Subject: .htaccess not working correctly—causes infinite loading or incorrect URLs
Hello,
I am experiencing issues with my .htaccess file. The file does not work correctly on my hosting, but when I test it on my local Apache server, everything works fine.
Here is the .htaccess file I am using:
Options +FollowSymlinks
RewriteEngine On
RewriteRule ^nl$ index.html [NC,L]
RewriteRule ^en$ index_eng.html [NC,L]
<IfModule mod_expires.c>
ExpiresActive On
ExpiresDefault "access plus 1 month"
ExpiresByType image/jpeg "access plus 1 year"
ExpiresByType image/jpg "access plus 1 year"
ExpiresByType image/gif "access plus 1 year"
ExpiresByType image/png "access plus 1 year"
ExpiresByType text/css "access plus 1 year"
ExpiresByType text/javascript "access plus 1 year"
ExpiresByType application/javascript "access plus 1 year"
</IfModule>
The problem is inconsistent across different browsers:
In some browsers: The page keeps loading indefinitely, but the URL in the address bar is correct (e.g., https://damirelzuhan.com/en).
In other browsers: The page loads correctly, but the URL does not change as expected (it remains as index_eng.html).
Additionally, on mobile devices, I sometimes get a 404 error when trying to access /en or /nl.
I suspect that the issue might be related to the Options +FollowSymlinks directive or some hosting restrictions.

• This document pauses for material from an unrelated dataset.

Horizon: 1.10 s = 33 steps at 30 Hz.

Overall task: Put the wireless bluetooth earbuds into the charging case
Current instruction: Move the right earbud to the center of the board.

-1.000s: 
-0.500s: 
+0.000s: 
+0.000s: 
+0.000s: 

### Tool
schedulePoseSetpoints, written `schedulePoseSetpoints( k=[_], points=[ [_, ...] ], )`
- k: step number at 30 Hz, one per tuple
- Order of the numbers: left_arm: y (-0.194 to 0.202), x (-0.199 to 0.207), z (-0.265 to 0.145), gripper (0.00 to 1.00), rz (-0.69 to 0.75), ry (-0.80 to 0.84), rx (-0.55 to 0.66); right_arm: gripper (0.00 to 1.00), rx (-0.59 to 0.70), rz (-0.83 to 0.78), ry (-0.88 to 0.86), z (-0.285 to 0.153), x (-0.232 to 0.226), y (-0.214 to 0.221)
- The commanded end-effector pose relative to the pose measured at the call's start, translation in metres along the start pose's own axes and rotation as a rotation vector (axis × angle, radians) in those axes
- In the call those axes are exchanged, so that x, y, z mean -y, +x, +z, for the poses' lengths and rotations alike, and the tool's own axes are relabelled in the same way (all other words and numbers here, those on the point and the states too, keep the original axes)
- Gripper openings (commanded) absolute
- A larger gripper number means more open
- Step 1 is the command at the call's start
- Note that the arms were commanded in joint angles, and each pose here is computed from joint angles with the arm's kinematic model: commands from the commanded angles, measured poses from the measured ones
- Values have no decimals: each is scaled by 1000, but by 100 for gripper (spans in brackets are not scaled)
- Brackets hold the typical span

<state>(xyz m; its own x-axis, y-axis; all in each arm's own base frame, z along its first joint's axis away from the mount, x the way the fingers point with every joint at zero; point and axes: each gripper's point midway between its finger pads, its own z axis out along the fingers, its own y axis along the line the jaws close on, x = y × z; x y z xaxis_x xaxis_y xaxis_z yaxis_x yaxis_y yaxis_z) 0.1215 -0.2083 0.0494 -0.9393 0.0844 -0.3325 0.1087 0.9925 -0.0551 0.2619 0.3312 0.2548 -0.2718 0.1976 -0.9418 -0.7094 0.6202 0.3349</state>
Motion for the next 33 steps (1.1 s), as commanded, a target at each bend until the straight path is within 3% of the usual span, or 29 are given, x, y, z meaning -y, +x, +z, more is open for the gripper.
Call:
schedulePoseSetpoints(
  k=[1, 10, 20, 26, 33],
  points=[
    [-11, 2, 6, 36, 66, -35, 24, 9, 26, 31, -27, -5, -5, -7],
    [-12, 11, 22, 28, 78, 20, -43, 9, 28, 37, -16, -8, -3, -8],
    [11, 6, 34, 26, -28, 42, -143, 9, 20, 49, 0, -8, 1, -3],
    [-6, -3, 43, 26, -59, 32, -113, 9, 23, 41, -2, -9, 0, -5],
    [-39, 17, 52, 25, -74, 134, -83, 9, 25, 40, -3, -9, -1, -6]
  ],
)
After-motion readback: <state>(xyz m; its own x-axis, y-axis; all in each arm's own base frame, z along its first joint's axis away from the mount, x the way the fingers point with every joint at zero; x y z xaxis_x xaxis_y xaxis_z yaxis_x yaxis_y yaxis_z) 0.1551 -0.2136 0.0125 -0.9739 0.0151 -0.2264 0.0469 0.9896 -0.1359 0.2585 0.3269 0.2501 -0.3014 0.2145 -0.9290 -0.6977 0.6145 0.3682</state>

Could you confirm whether my .htaccess rules are supported on your server? If not, how should I modify them to work correctly?
I can’t recreate the symptoms your having. But that said, I tweeked your .htaccess to ignore rewritten url’s to stop the potential infiniate loading loop.
Options +FollowSymlinks
RewriteEngine On
# Prevent looping by excluding rewritten URLs
RewriteCond %{REQUEST_URI} !^/index\.html$
RewriteCond %{REQUEST_URI} !^/index_eng\.html$
RewriteRule ^nl$ index.html [NC,L]
RewriteCond %{REQUEST_URI} !^/index\.html$
RewriteCond %{REQUEST_URI} !^/index_eng\.html$
RewriteRule ^en$ index_eng.html [NC,L]
<IfModule mod_expires.c>
ExpiresActive On
ExpiresDefault "access plus 1 month"
ExpiresByType image/jpeg "access plus 1 year"
ExpiresByType image/jpg "access plus 1 year"
ExpiresByType image/gif "access plus 1 year"
ExpiresByType image/png "access plus 1 year"
ExpiresByType text/css "access plus 1 year"
ExpiresByType text/javascript "access plus 1 year"
ExpiresByType application/javascript "access plus 1 year"
</IfModule>
Thank you for your suggestion! However, the problem still persists.
In some browsers, after switching the language, the URL initially shows https://damirelzuhan.com/en, but after the page loads, it changes to https://damirelzuhan.com/index_eng.html.
In other browsers, the page loads correctly, but the URL never changes to /en.
On mobile devices, I sometimes get a 404 error when trying to access /en or /nl.
It seems like the browser is still seeing the actual file path (index_eng.html) instead of keeping the rewritten URL (/en).
Could there be an issue with how the server handles rewrites? Or do I need to use a different approach to force the browser to stay on /en?
Any further suggestions would be greatly appreciated!
I checked your website, and there are a couple of different mechanisms you have setup to do the URL rewriting:
There is the .htaccess RewriteRule to rewrite /en to /index_eng.html.
There is an additional Redirect at the bottom of the file to redirect /index_eng.html back to /en.
On the page itself is a script rewrite.js, that will also redirect /en to /index_eng.html.
Some of these rewrites/redirects are clashing which is causing the redirect loop issues.
For starters, by far the easiest solution to fix this is to just create a directory with the name en and put the index_eng.html in it, renaming it to index.html. Then you can just get rid of all the redirects and rewrites and have the URLs work exactly as you want them to.
If you want to keep the current file structure, you can probably do it. But then I would suggest you stick to RewriteRule (and possibly RewriteCond) directives only. Mixing in Redirect directives and Javascript redirects adds more moving parts which can cause issues.